The races you should be running

Training for these alternative distances can make you a better, stronger runner.

Among road races, the marathon has always been king. For years, 26.2 embodied the epitome of athleticism and accomplishment; it was reserved for top runners and branded as an exclusive club for only the best athletes. But then charity initiatives and event management companies like Competitor Group— which hosts races all over the world—aided in popularizing road races of all distances, transforming “the” road race into the mass-participatory events that they are today, says Mario Fraioli, a coach for elite and age-group runners.

Now that, for many, 26.2 has been checked off the bucket list, competitive runners are seeking new challenges. Running races—including half-marathons (the most popular U.S. distance, according to Fraioli), 5 and 10Ks (brought from the track to the road), and other distances—have experienced 300 percent growth since 1990, according to Running USA.

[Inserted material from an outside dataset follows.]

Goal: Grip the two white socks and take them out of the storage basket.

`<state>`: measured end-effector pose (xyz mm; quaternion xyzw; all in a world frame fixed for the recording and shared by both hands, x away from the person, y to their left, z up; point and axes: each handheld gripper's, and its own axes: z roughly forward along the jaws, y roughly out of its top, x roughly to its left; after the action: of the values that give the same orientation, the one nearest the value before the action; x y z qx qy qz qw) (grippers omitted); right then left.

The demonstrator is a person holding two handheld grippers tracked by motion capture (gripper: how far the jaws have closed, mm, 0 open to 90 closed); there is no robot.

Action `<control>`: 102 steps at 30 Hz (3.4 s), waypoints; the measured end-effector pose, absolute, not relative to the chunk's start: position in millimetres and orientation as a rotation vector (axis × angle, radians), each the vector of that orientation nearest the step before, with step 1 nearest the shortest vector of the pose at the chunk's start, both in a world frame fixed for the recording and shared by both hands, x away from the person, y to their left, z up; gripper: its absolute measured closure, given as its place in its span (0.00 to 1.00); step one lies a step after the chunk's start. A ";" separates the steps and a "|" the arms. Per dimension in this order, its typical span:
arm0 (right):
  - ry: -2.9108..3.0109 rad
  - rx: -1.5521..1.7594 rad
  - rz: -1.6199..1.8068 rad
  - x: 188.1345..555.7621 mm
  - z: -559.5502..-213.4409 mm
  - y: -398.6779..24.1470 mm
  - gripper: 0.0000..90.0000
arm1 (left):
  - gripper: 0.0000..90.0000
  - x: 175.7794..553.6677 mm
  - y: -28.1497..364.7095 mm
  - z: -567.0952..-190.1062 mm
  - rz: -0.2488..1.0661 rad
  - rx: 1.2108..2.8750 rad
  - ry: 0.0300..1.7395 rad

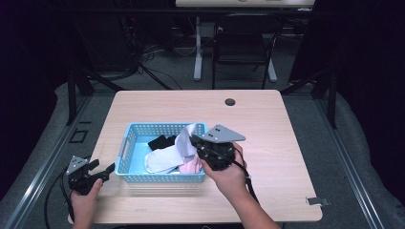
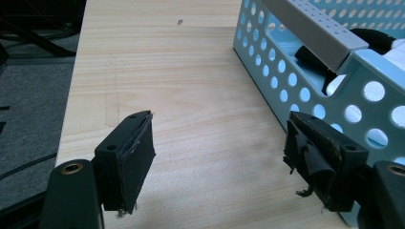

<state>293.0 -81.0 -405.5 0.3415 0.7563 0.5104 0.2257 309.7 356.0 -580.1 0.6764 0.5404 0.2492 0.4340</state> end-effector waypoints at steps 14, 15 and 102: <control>1.985 1.044 1.331 271.5 -401.9 -148.7 0.98 | 0.28 309.9 355.1 -580.5 0.628 1.684 1.344; 1.985 1.044 1.331 271.5 -401.9 -148.7 0.98 | 0.28 309.9 355.1 -580.6 0.628 1.684 1.344; 2.171 1.184 1.119 332.5 -462.5 -99.2 0.59 | 0.28 309.9 355.9 -580.7 0.616 1.683 1.348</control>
<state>332.5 -99.2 -462.5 0.4263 0.7816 0.4029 0.2121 309.9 355.9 -580.7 0.6761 0.5412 0.2472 0.4346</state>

And while arguably less recognizable as 26.2 and 13.1, odd distances—a single mile (think: the NYRR Fifth Ave Mile); 4.7 miles (like the historic Manchester Road Race); or 7 miles (the Falmouth Road Race on Cape Cod this month)—not only add variety to your lineup, but also help you become a better, more efficient runner. Here, the why, and how to adjust your workout routine:

(1) You'll sidestep a plateau.
“From a coaching perspective, if you’re doing a few full or half-marathons year after year, you can get stale in your training,” says Fraioli. “Inevitably, most athletes will plateau if that’s all they are doing.” By taking a fall to focus on some new distances, you’ll spark motivation, but physiologically, you’ll also work different energy systems, he says. After all, marathons require longer and more frequent runs and can increase your aerobic capacity. Shorter distances will force you to incorporate speed workouts into your training, boosting power and explosiveness. “To be a well-rounded runner, it’s important to have a healthy mix of both of those,” Fraioli says.

(2) It can serve as a training check-up.
“If you’re training for a marathon, doing some 10Ks along the way can help you assess your performance,” says Mark Coogan, a Team New Balance elite running coach, who coaches runners at Falmouth. These races can help gauge your fitness and see how you’re doing without much muscle damage, he adds. Ten- and 20-mile races can also be perfect tune-ups to half- and full-marathon training, says Fraioli. You’ll be able to sneak a long run in and put yourself in the competitive mindset needed to succeed on race day.

(3) You'll take the pressure off.
Race day can be stressful—especially if you’re staring at your watch every mile. That’s where “weird”-distanced races prove particularly useful. “You usually won’t have times to match up to, so that’ll take a little bit of the pressure off,” says Coogan. “You can run your hardest without comparing it to anything. Mentally, it’s easier to do a race like this. You take the edge off.”

To pull it off:

(1) Train for a popular distance.
So how do you go about prepping for a race that may not have a standard training plan? A familiar workout routine: “Train similarly to how you would for the closest ‘legit’ distance,” says Coogan. “For example, if you’re running a 20-miler, you can train like a marathoner.”

(2) Consider the variables.
As with any distance, it’s important to consider obstacles like humidity or a hilly course that could slow you down or make the run more difficult, says Coogan. “A seven-mile race can easily feel like 10,” he says.